### Exercise instructions
Taking the line with "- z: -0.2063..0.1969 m" as the first and the last line of the listing as the final one, please copy exactly those lines and no others, without pictures.

### Data provided

---------------

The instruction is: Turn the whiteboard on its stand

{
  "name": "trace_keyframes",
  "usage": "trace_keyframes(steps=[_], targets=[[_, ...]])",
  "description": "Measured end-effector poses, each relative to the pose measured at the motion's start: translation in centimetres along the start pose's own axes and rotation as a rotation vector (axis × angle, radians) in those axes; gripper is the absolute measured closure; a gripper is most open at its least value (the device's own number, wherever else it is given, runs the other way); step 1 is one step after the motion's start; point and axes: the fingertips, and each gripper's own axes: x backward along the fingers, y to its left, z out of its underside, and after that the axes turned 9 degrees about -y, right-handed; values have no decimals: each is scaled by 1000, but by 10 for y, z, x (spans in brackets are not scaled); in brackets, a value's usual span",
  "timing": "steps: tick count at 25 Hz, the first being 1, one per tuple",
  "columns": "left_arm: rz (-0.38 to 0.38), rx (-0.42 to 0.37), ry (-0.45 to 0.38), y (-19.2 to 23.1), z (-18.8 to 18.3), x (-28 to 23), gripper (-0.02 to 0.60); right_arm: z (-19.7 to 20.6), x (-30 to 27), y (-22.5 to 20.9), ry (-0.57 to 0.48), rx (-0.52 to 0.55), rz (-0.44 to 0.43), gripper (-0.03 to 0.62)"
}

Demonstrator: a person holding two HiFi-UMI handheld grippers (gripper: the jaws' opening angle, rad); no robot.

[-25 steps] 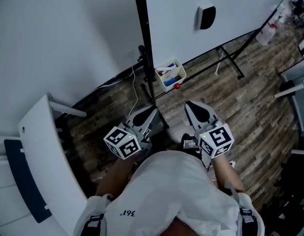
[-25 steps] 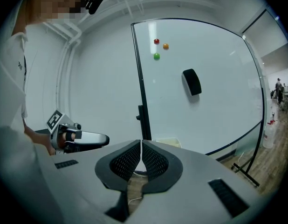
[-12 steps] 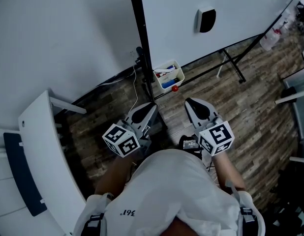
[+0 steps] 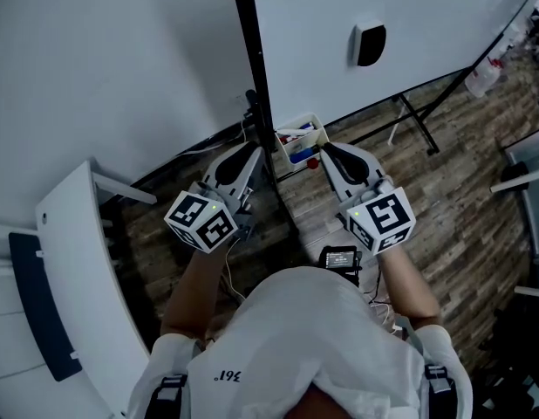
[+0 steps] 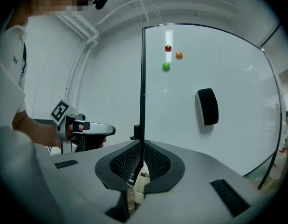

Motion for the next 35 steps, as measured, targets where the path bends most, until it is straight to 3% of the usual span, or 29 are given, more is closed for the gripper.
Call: trace_keyframes(steps=[5,10,17,24,29,31,35], targets=[[-41,-92,-42,23,-30,-20,523,-12,-28,-7,-20,37,-13,565],[-32,-168,-66,35,-54,-42,480,-18,-56,-7,-33,67,-22,565],[-11,-280,-33,39,-62,-74,414,-24,-92,0,-30,103,-50,550],[38,-305,-53,33,-70,-102,403,-18,-115,3,-17,135,-47,497],[76,-326,-87,25,-77,-117,409,-12,-126,-5,5,201,15,497],[79,-317,-87,26,-79,-121,466,-7,-132,-8,25,212,28,497],[116,-288,-62,28,-76,-122,476,6,-140,-13,52,201,42,497]])
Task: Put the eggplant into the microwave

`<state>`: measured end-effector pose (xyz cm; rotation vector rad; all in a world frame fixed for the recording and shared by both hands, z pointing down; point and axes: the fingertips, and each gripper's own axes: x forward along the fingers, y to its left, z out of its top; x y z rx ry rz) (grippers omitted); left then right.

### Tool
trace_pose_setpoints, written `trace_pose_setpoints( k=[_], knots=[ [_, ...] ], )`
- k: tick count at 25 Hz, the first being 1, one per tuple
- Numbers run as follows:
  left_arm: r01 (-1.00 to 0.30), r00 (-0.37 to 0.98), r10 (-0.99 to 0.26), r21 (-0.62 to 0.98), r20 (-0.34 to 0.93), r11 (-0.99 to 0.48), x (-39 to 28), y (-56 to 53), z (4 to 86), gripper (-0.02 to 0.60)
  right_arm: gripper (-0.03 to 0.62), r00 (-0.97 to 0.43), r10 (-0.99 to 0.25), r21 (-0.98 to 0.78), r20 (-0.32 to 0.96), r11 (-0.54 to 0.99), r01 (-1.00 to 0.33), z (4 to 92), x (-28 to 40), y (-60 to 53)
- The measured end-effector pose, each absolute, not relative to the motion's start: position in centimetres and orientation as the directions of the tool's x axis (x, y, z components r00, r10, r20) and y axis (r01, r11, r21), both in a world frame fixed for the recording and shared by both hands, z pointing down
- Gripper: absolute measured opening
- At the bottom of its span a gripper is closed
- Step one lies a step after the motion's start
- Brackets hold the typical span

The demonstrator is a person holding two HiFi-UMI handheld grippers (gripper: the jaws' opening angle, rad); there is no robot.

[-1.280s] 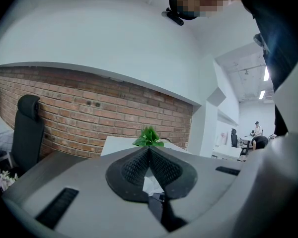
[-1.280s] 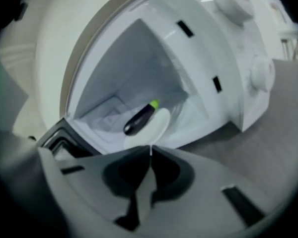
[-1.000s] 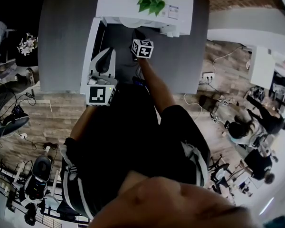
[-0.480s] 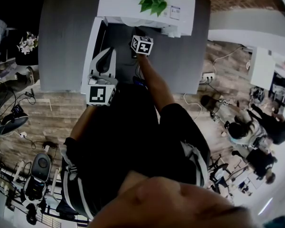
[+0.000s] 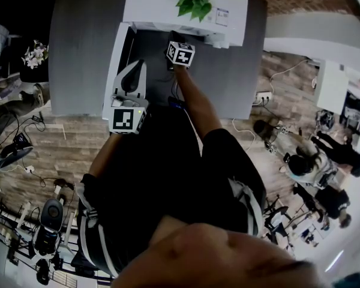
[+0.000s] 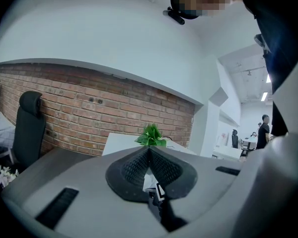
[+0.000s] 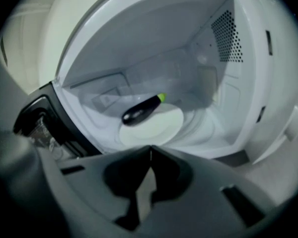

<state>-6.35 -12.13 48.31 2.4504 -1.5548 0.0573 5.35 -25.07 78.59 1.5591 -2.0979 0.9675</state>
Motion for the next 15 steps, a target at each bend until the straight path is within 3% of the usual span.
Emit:
trace_pose_setpoints(
  k=[15],
  knots=[
    [-0.899, 0.426, -0.886, 0.192, 0.180, -0.393, -6.7, -12.7, 48.7, 0.037, 0.032, -0.423, -0.674, -0.352, 0.606, 0.250, -0.902, 77.9, 1.4, -24.2]
  ],
)
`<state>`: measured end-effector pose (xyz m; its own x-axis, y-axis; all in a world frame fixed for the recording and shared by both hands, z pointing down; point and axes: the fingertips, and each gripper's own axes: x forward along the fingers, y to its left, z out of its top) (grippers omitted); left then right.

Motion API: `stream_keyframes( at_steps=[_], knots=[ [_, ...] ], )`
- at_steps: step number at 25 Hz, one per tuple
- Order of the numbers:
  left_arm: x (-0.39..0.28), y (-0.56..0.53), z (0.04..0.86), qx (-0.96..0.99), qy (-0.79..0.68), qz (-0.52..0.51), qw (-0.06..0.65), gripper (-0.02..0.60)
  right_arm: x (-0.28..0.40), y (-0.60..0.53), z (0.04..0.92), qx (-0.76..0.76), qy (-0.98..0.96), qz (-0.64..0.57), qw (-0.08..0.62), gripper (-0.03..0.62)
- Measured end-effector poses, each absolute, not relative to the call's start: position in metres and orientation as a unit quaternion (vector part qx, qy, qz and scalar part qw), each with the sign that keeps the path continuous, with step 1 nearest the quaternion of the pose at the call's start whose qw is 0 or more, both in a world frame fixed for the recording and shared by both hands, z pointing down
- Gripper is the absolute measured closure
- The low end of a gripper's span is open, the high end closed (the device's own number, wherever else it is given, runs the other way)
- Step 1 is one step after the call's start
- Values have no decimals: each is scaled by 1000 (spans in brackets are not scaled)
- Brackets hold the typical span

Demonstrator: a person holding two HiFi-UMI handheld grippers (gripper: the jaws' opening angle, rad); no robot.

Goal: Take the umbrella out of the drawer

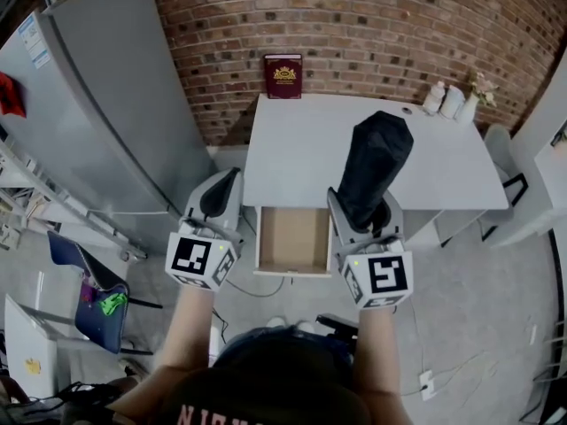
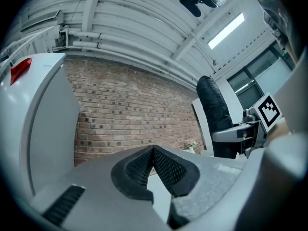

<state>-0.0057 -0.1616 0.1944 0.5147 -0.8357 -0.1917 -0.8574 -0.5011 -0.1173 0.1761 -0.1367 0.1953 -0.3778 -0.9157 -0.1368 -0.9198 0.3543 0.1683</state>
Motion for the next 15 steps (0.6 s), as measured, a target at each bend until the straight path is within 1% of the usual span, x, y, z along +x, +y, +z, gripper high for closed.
stream_keyframes(
  at_steps=[7, 15],
  knots=[
    [-4, -169, 188, -863, 490, 56, 110, 584, 199, -140, 192, -585, 803, 114, -5, 350],
    [-1, -172, 184, -864, 488, 59, 113, 584, 211, -137, 193, -606, 788, 110, 2, 349]
  ],
)
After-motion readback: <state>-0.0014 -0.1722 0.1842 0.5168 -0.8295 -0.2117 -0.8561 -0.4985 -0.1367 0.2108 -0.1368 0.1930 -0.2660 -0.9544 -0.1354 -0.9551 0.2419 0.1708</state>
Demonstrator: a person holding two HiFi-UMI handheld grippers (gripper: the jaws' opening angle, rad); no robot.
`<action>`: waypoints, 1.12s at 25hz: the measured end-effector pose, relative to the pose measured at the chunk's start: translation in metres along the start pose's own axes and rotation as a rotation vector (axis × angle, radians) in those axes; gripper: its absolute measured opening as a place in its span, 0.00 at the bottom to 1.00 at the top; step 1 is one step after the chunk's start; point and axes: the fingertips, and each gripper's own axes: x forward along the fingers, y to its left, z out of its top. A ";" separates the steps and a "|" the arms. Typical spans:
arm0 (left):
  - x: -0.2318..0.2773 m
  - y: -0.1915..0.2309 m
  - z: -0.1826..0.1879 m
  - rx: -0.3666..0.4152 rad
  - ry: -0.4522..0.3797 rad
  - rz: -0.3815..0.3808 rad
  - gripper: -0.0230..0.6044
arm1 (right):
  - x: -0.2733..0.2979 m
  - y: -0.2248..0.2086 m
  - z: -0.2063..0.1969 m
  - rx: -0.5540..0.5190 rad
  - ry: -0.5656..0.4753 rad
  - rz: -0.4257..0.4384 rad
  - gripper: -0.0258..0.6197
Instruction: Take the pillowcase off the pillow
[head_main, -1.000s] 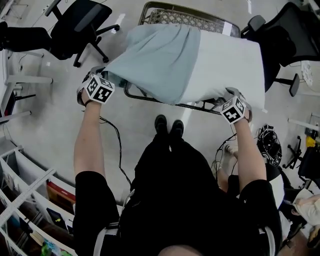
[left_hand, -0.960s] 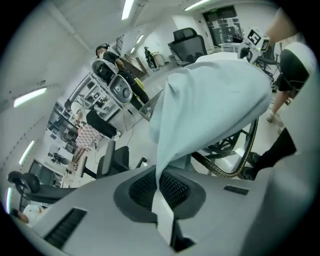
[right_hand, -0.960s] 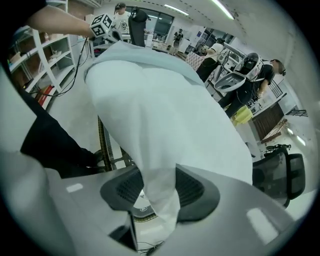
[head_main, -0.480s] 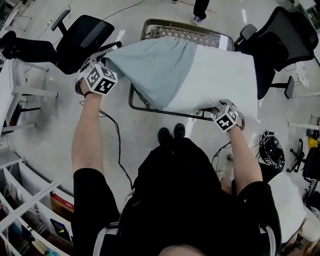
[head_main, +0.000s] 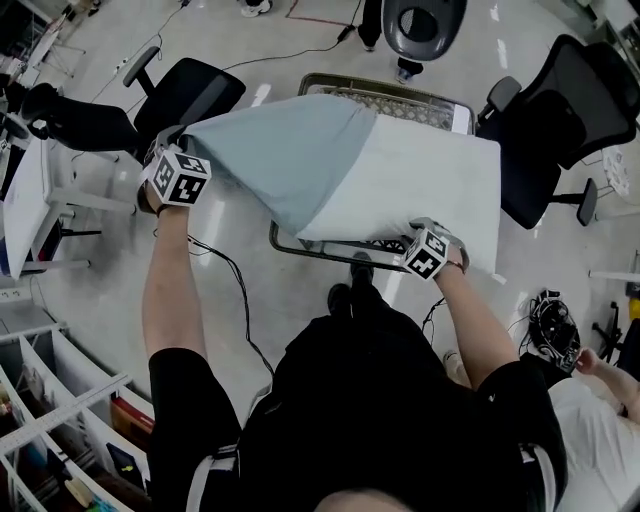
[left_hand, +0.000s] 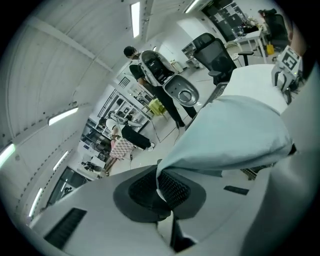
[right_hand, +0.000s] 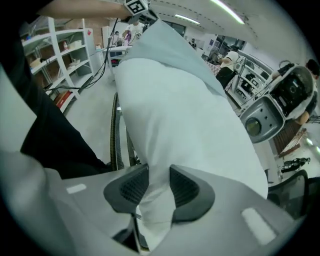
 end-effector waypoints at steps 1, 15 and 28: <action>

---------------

### Response below
  - z: -0.2063..0.1969 m
  - rx: -0.5540..0.5190 rad
  - ry: -0.5656..0.4753 rad
  - rz: -0.4257..0.4384 rad
  - gripper: -0.0258..0.6197
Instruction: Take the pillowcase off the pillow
[head_main, -1.000s] 
[left_hand, -0.960s] 
[right_hand, -0.960s] 
[head_main, -0.480s] 
[head_main, +0.000s] 
[left_hand, +0.000s] 
[right_hand, +0.000s] 
 end-effector waypoints at steps 1, 15 and 28: <action>

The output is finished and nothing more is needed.